The answer is that justification, though it aptly describes one important aspect of what it means to be saved, is not the whole of salvation. God justifies, but that is not the only thing he does. He also regenerates. And there is no justification without regeneration, just as there is no regeneration without justification.
Regeneration is the theological term for what Jesus was talking about when he told Nicodemus, “You must be born again” (John 3:7). He was telling him that he needed to have a new start as a result of the life of God being placed within him. It is what Paul was talking about in Ephesians 2, as he described how God “made us alive with Christ even when we were dead in transgressions” (v. 5). It is even what Paul is talking about in our text, for he does not merely say that God commands us to do good works or even urges us to do them. He says rather that God “created us in Christ Jesus to do good works,” adding that these were specifically “prepared in advance for us to do.” Clearly, if a person has been created by God specifically to do good works, he will do those good works—even though they have nothing to do with how he was saved in the first place.
In my opinion, this is one of the most neglected (yet most essential) teachings in the evangelical church today. At the beginning of this study I contrasted sound Protestant theology with traditional Roman Catholic theology, showing how Protestants teach “faith equals justification plus works”—the view I have just been expounding—while Catholics teach “faith plus works equal justification.” Clearly Catholic theology is wrong. But what are we to say of a theology that has no place for works at all? What are we to say of a teaching that extols justification divorced from sanctification, forgiveness without a corresponding change in life? What would Jesus himself think of such theology? Yet such teaching prevails among Evangelicals today.
When we study Christ’s teachings it does not take long to discover that he was not slow to insist on changed behavior. It is true that he taught that salvation would be by his work on the cross. He said, “The Son of Man did not come to be served, but to serve, and to give his life as a ransom for many” (Mark 10:45). This is perfectly consistent with the doctrine of faith-justification.
But Jesus also said, “If anyone would come after me, he must deny himself and take up his cross daily and follow me” (Luke 9:23).
He said, “Why do you call me, ‘Lord, Lord,’ and do not do what I say? … The one who hears my words and does not put them into practice is like a man who built a house on the ground without a foundation. The moment the torrent struck that house, it collapsed and its destruction was complete” (Luke 6:46, 49).
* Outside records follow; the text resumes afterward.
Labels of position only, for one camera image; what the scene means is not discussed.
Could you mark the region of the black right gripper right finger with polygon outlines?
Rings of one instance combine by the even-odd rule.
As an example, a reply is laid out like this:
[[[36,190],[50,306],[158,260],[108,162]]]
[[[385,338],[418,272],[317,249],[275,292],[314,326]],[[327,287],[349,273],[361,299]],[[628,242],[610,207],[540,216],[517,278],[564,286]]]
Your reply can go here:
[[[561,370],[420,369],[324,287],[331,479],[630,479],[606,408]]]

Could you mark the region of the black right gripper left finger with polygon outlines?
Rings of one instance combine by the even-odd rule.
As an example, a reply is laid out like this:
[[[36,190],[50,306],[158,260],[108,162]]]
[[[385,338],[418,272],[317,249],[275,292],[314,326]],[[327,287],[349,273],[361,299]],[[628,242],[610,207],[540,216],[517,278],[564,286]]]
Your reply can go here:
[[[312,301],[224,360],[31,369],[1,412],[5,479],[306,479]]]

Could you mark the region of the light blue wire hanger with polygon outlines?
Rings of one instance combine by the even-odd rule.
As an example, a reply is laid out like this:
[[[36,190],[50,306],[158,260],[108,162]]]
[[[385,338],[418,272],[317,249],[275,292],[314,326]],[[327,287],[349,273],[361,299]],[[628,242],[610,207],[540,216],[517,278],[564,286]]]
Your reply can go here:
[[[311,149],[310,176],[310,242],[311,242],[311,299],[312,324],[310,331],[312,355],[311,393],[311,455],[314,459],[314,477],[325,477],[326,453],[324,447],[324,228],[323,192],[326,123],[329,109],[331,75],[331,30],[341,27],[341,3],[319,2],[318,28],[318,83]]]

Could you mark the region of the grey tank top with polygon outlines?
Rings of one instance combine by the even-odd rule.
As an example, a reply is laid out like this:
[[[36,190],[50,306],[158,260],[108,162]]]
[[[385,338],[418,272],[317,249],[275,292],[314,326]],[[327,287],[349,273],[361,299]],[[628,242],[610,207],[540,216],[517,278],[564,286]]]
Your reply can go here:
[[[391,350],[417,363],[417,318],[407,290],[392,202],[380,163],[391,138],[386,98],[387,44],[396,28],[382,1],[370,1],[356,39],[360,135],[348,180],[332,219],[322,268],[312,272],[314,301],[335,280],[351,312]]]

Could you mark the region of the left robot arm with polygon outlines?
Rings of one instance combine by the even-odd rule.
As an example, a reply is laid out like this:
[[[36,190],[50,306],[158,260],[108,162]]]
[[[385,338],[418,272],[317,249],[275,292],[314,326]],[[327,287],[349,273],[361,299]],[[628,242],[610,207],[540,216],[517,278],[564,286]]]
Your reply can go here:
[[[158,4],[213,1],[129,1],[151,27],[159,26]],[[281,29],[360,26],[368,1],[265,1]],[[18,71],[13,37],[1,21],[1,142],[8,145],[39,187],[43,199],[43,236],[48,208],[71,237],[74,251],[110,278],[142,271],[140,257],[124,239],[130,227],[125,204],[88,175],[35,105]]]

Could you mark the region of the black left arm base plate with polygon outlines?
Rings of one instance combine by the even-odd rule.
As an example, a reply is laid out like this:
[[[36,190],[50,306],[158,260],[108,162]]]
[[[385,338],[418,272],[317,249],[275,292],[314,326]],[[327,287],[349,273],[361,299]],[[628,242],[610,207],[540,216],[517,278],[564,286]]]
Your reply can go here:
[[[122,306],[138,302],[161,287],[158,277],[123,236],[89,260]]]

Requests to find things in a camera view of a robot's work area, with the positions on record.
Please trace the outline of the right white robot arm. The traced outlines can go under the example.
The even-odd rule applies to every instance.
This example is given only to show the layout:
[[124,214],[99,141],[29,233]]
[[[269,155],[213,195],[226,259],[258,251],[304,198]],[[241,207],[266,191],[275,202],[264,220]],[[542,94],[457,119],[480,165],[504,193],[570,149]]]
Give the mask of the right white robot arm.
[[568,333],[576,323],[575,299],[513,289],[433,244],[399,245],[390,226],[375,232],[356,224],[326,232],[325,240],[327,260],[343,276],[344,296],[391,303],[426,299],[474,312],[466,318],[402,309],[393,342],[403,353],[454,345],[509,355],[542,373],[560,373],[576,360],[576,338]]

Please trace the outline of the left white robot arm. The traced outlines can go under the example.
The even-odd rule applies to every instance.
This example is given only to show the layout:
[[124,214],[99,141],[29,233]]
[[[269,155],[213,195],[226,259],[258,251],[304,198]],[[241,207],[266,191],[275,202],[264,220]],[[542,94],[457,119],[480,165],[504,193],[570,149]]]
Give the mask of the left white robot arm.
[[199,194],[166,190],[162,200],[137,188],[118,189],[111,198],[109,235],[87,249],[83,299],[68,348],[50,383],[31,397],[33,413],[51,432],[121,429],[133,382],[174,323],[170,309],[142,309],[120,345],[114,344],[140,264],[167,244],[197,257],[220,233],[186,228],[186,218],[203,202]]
He told the Jews of his day, “Unless your righteousness surpasses that of the Pharisees and the teachers of the law, you will certainly not enter the kingdom of heaven” (Matt. 5:20).
Moreover, as I am sure you can see even from this short selection of Christ’s sayings, it is not only a matter of our demonstrating a genuinely changed behavior and doing good works if we are truly justified. Our good works must also exceed the good works of others. After all, the Christian’s good works flow from the character of God within the Christian. Jesus said, “Unless your righteousness surpasses that of the Pharisees and the teachers of the law, you will certainly not enter the kingdom of heaven” (Matt. 5:20). This means, “Unless you who call yourselves Christians, who profess to be justified by faith alone and therefore confess that you have nothing whatever to contribute to your own justification—unless you nevertheless conduct yourselves in a way which is utterly superior to the conduct of the very best people who are hoping to save themselves by their works, you will not enter God’s kingdom. You are not Christians in the first place.”
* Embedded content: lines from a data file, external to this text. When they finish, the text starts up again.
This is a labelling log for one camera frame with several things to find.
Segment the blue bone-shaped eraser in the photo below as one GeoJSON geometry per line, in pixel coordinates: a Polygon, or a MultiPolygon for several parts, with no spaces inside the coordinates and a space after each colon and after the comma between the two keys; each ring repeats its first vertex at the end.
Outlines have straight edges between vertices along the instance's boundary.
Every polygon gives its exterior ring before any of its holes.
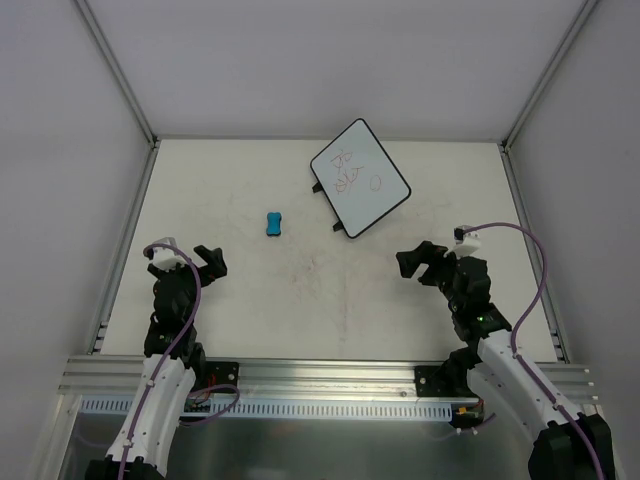
{"type": "Polygon", "coordinates": [[[282,215],[280,212],[268,212],[266,215],[266,235],[268,237],[278,237],[281,235],[282,215]]]}

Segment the small black-framed whiteboard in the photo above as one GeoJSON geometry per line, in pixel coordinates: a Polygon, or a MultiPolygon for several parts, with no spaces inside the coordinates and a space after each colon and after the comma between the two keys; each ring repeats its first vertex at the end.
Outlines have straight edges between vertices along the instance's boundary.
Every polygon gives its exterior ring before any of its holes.
{"type": "Polygon", "coordinates": [[[412,189],[368,123],[358,118],[310,161],[337,223],[355,239],[408,200],[412,189]]]}

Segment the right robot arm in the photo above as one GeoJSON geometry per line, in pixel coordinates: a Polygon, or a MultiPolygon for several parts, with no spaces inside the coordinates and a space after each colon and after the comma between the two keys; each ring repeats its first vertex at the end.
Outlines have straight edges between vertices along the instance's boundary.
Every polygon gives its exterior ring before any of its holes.
{"type": "Polygon", "coordinates": [[[615,478],[609,425],[598,413],[583,413],[520,349],[515,328],[491,300],[486,262],[429,241],[396,259],[404,278],[426,268],[419,281],[444,296],[464,344],[430,372],[415,368],[417,395],[475,396],[511,420],[532,444],[532,479],[615,478]]]}

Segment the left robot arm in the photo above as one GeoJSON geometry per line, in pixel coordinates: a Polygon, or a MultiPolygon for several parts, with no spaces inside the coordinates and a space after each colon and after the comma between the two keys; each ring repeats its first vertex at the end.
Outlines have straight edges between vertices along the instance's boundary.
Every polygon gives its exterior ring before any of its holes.
{"type": "Polygon", "coordinates": [[[227,275],[220,248],[203,245],[197,266],[171,238],[144,249],[155,278],[153,309],[144,340],[141,380],[116,439],[102,460],[89,462],[86,479],[164,479],[171,445],[193,390],[208,381],[209,367],[196,341],[195,316],[202,290],[227,275]]]}

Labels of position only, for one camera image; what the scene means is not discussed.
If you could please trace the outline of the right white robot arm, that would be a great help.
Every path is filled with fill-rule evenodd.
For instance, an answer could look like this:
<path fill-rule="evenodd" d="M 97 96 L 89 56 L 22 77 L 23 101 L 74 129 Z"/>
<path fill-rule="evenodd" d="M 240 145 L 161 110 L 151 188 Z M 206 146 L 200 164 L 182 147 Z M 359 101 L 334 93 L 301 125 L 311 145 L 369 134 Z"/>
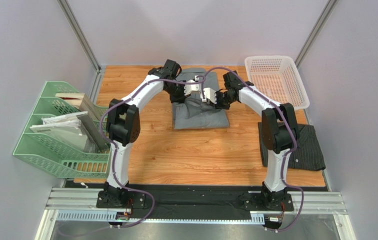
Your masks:
<path fill-rule="evenodd" d="M 268 150 L 267 175 L 262 184 L 261 200 L 266 208 L 274 208 L 289 198 L 286 183 L 288 159 L 296 149 L 299 137 L 294 107 L 261 94 L 235 71 L 224 74 L 223 79 L 226 90 L 216 91 L 210 105 L 227 110 L 232 103 L 240 102 L 261 116 L 260 135 Z"/>

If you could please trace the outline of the grey long sleeve shirt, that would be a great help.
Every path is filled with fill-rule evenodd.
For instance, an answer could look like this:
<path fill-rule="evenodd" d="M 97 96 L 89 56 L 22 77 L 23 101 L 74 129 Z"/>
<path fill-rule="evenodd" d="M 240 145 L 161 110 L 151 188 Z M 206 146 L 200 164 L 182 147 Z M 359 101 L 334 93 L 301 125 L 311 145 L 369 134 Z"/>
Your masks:
<path fill-rule="evenodd" d="M 186 68 L 177 77 L 177 81 L 193 80 L 195 76 L 204 75 L 206 72 L 206 69 L 200 67 Z M 204 86 L 219 90 L 218 78 L 215 72 L 208 74 Z M 175 130 L 229 127 L 229 120 L 225 110 L 214 109 L 214 107 L 202 102 L 199 93 L 193 93 L 183 103 L 172 103 L 172 113 L 173 128 Z"/>

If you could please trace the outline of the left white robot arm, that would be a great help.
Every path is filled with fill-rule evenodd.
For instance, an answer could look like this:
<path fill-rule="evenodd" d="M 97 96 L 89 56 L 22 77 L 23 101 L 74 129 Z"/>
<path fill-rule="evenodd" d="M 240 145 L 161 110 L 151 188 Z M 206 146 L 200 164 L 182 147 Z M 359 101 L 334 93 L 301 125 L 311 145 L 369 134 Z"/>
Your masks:
<path fill-rule="evenodd" d="M 100 203 L 117 207 L 129 203 L 128 166 L 132 145 L 141 132 L 140 111 L 161 91 L 184 100 L 184 86 L 176 82 L 181 70 L 178 63 L 168 59 L 162 67 L 152 68 L 128 96 L 111 100 L 103 116 L 107 121 L 106 131 L 111 143 L 110 171 L 104 189 L 99 193 Z"/>
John H. Gerstner has called this, rightly, I think, “a built-in apologetic.” No one but God could think up a religion like this.
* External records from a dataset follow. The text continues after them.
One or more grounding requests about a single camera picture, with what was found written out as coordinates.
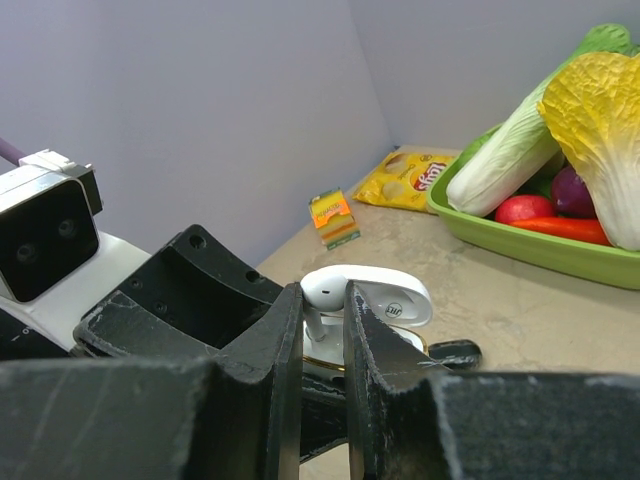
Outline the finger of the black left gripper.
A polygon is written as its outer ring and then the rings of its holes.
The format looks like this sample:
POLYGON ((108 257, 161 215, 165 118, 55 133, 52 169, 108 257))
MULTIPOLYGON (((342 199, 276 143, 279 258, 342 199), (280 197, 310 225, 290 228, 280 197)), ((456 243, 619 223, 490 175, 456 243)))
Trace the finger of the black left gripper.
POLYGON ((73 337, 95 357, 210 356, 259 320, 281 291, 194 224, 87 311, 73 337))
POLYGON ((344 379, 303 374, 300 459, 311 460, 347 442, 344 379))

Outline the white earbud charging case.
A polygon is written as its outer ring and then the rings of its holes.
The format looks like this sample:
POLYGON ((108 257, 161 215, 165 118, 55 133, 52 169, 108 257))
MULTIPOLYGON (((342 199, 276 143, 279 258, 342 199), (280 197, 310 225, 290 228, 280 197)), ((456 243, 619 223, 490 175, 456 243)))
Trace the white earbud charging case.
MULTIPOLYGON (((403 340, 426 353, 426 341, 412 329, 426 325, 433 317, 433 305, 425 285, 418 278, 399 270, 367 265, 336 264, 347 283, 355 281, 372 300, 373 312, 403 340)), ((326 336, 312 341, 304 312, 303 370, 326 380, 344 377, 343 321, 346 306, 337 312, 323 312, 326 336)))

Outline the black earbud charging case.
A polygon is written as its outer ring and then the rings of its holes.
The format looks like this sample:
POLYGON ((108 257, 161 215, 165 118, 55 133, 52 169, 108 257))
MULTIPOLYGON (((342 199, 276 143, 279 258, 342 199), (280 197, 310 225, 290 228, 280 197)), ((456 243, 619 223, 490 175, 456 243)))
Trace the black earbud charging case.
POLYGON ((428 347, 428 355, 452 370, 473 370, 483 360, 479 345, 469 339, 433 343, 428 347))

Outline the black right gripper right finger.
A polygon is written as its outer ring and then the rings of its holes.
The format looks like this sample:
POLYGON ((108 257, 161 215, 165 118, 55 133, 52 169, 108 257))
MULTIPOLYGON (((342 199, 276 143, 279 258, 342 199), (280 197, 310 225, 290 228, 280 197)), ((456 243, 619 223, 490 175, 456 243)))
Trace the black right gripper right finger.
POLYGON ((635 479, 635 375, 454 372, 345 294, 344 360, 354 479, 635 479))

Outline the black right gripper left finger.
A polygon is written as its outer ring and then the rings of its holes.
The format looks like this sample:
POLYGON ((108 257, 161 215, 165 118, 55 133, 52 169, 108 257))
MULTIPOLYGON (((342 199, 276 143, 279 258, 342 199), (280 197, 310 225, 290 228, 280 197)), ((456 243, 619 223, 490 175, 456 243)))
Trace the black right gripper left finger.
POLYGON ((207 357, 1 365, 5 479, 295 479, 302 292, 207 357))
“Whenever you find a person who puts a premium on morality and really specializes in conduct and expects to make it on his record, you invariably find him supposing that he can justify himself by his works. On the other hand, if you find a person who revels in grace, who knows the futility of trying to make it on his own and simply cannot say enough about the blood of Jesus and salvation full and free, he has a built-in tendency to have nothing to do with works in any form. When you get a person who really puts a premium on morality, he almost inevitably falls into the pit of self-salvation. And, on the other hand, when a person sees the principle of grace, he has a built-in temptation to go antinomian. But the Christian religion, while it preaches pure grace, unadulterated grace with no meritorious contribution from us whatever, at the same time requires of us the loftiest conceivable conduct. …
“You cannot for one solitary moment say anything other than ‘Nothing in my hand I bring, simply to thy cross I cling.’ We are justified by faith alone. But we are not justified by a faith that is alone. Therefore, if you really cling to that cross, if you really do what you say you do, you will be abounding in the works of the Lord and will be living out an exceptional pattern of behavior.”
God Who Works
I know this sounds confusing and even contradictory. But the problem vanishes as soon as we realize that the good works Christians are called upon to do (and must do) are themselves the result of God’s prior working in them. That is why in Ephesians 2:10 Paul prefaces his demand for good works by the statement “For we are God’s workmanship.” It is why, in a similar vein in the very next book of the Bible, he says, “My dear friends, … continue to work out your salvation with fear and trembling, for it is God who works in you to will and to act according to his good purpose” (Phil. 2:12–13).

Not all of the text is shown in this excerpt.